In most workout programs, as you repeat often, you rarely experience the initial soreness again.  Not at Crossfit.  Even the most fit athletes, there will be WODs driving you so hard, your muscles will notice.  Some cycles are worse than others, but the soreness never completely mitigates.  In a weird way, I enjoy it. After over a year or Crossfit, if I'm not sore, I think I loafed.

This may sound like a bad way to train.  But actually it results from one of Crossfit's basic tenants, "highly varied functional movements".  We don't do the same movements everyday.  We "SHOCK" the body to get results.  This means we challenge it in constantly different ways.  The positive effect of this is VERY few repetitive motion injuries.  The negative effect is a more constant presence of soreness... but normally in a different spot than last week.

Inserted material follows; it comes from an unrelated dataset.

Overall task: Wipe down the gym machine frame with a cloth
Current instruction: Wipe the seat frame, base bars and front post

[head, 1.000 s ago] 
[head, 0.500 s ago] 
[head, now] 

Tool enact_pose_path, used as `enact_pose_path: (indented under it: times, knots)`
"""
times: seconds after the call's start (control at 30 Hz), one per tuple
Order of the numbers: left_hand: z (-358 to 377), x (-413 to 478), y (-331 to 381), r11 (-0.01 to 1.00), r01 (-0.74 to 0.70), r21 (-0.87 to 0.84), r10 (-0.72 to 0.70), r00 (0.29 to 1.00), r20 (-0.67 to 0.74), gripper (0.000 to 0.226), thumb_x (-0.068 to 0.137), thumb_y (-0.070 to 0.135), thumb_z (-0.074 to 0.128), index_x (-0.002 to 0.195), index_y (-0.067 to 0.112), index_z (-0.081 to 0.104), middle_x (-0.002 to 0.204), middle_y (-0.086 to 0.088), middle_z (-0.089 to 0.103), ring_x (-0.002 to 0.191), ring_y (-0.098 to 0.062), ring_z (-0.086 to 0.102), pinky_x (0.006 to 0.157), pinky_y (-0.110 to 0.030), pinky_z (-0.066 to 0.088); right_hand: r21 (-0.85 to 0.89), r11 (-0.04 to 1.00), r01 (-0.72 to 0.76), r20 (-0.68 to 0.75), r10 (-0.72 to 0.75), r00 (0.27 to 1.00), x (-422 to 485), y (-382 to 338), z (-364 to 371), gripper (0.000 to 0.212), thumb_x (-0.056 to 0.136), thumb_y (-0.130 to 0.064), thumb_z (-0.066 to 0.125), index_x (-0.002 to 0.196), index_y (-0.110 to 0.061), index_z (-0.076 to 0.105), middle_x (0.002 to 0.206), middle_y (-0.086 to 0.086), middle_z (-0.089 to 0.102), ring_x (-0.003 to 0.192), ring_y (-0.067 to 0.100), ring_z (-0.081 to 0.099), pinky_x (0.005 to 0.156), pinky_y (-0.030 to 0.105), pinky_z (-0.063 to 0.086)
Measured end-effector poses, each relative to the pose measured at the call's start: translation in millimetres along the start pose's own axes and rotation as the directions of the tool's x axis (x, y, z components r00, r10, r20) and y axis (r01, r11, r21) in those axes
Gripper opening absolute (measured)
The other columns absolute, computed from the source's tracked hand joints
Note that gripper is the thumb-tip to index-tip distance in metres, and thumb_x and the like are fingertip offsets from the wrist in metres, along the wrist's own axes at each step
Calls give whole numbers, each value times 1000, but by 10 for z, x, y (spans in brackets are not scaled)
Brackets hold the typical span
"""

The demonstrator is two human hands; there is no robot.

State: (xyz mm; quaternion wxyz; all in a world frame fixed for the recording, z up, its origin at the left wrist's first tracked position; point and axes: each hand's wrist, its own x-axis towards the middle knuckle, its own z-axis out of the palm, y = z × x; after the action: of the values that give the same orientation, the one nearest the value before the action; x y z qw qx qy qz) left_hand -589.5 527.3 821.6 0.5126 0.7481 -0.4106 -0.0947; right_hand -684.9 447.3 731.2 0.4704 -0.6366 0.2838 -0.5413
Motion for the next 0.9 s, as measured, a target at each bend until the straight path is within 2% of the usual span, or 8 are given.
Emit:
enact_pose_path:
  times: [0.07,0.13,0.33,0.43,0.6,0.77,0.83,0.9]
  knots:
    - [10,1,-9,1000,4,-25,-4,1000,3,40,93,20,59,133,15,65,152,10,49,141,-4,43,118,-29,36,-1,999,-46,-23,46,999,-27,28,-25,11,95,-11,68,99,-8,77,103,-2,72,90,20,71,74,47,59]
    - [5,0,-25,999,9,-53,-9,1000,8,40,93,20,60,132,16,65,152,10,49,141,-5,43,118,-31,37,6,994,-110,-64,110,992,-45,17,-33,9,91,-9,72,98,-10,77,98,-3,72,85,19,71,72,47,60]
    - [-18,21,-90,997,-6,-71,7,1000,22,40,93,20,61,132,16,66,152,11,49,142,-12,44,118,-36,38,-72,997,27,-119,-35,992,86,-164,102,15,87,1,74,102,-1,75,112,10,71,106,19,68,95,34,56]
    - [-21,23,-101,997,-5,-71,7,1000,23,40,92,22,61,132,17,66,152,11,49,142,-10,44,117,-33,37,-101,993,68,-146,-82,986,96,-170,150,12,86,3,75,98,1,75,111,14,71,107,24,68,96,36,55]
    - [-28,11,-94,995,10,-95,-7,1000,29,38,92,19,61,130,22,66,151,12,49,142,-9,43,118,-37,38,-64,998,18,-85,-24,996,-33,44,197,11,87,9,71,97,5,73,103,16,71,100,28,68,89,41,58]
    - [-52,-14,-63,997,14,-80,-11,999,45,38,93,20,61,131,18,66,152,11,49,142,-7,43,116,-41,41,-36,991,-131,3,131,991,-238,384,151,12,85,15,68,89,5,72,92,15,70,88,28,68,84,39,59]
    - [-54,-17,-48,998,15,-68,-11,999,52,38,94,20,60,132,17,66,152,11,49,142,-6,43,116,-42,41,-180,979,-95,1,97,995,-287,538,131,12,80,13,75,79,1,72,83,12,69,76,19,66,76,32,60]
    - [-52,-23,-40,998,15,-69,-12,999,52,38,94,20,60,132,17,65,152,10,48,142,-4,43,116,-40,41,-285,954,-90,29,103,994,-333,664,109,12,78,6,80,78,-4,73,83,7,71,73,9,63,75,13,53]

Now, what about injuries.  As with any sport, workout, or getting off the couch, injuries happen.  We know the spiel that it is usually a result of poor form.  Regardless, they happen.  How do you know the difference?   think if you've been coming a while, deep down you know the difference, but don't want to admit it.  The easiest way to tell the difference is the immediacy of the pain.  If you are working hard and the "soreness" is immediate (i.e. during the workout or just after), it is 95% more likely to be an injury than soreness.  Soreness typically takes 24 to 48 hours to feel painful.

The next best way is probably localization.  Soreness is more general over the entire muscle you've expended whereas an injury is typically localized to a tear, rip, or break.  If you feel an acute, localized pain, you are likely injured and need to stop.

What if it's neither?  There is a condition called rhabdomyolysis we should all be aware of.  Basically, it is an extreme breakdown of muscle tissue.  It causes damage to the muscle but can also be dangerous to kidneys if enough cells enter the bloodstream.  The good news is the condition is preventable in most cases with proper hydration and reasonable restraint when exercising.  Genetics can make you more or less susceptible to the condition.   Some CrossFitters have experienced it (and it was the main focus of a "anti-CF" article in the NY times 6 years ago).  But as I said, as long as you aren't going crazy and drink plenty of water, you are unlikely to experience it.

Crossfit... "making you sore in places you didn't know you had for more than a decade."